Vector Databases vs. Graph RAG for AI Agent Memory
AI agents require persistent memory to handle complex, multi‑step tasks. Two leading architectures-vector databases that store dense embeddings and graph Retrieval‑Augmented Generation (RAG) that couples knowledge graphs with large language models-offer distinct trade‑offs in scalability, precision, and reasoning depth.
Deep Technical Analysis
This section examines the internal mechanisms of each approach, outlines implementation steps, and highlights scenarios where one architecture outperforms the other.

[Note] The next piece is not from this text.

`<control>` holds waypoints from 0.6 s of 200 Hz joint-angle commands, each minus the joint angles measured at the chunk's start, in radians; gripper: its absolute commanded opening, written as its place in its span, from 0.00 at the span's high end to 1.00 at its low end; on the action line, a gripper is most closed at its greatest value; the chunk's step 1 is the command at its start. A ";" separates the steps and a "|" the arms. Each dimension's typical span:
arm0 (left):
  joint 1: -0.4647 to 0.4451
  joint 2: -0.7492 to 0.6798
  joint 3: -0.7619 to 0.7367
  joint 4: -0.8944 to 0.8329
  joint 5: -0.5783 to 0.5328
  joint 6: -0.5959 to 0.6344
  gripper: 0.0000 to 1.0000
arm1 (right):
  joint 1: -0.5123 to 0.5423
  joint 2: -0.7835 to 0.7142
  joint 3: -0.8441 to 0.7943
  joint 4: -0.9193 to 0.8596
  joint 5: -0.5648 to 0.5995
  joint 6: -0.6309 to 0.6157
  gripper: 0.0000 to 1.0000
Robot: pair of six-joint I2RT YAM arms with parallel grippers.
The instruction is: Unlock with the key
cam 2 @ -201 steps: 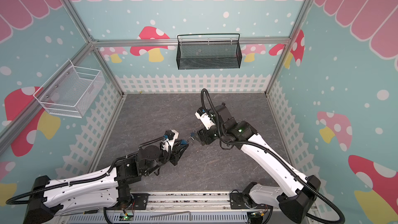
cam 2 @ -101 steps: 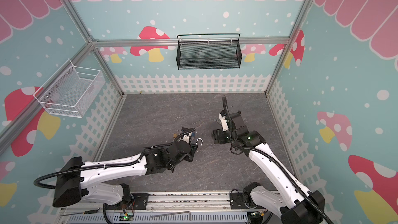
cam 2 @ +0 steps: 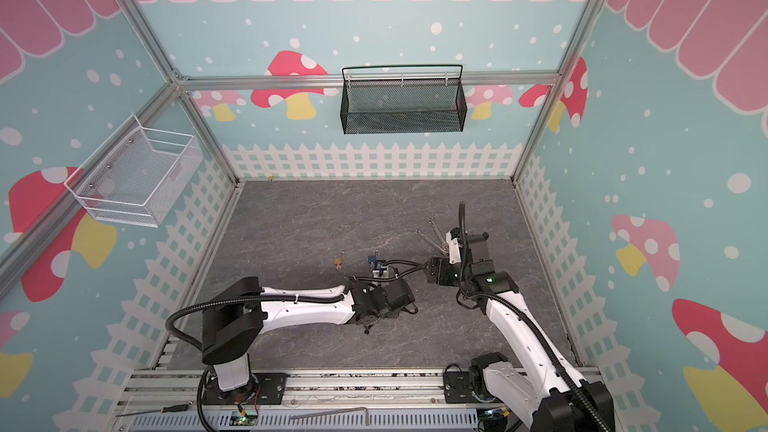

Vector Database Architecture
A vector database represents each document, code snippet, or chat turn as a high‑dimensional embedding. These vectors are indexed for rapid approximate nearest neighbor search, allowing agents to retrieve semantically similar items without exact keyword matches. Typical pipelines split raw text, generate embeddings via a transformer model, and upsert them into the store.
Graph RAG Architecture
Graph RAG builds on a knowledge graph where entities become nodes and relationships become edges. Agents extract entities from incoming data, update the graph, and later traverse explicit paths to fetch precise context. An LLM then augments the retrieved sub‑graph with natural‑language generation, enabling multi‑hop reasoning and transparent audit trails.
Strengths and Limitations
Vector databases excel at handling unstructured, large‑scale corpora with low setup cost and fast fuzzy matching, but they struggle with multi‑step logical chains and can return noisy results when relationships are implicit. Graph RAG provides high precision, explainable retrieval, and strong performance on structured queries, yet it demands substantial upfront ontology design, entity extraction pipelines, and ongoing maintenance.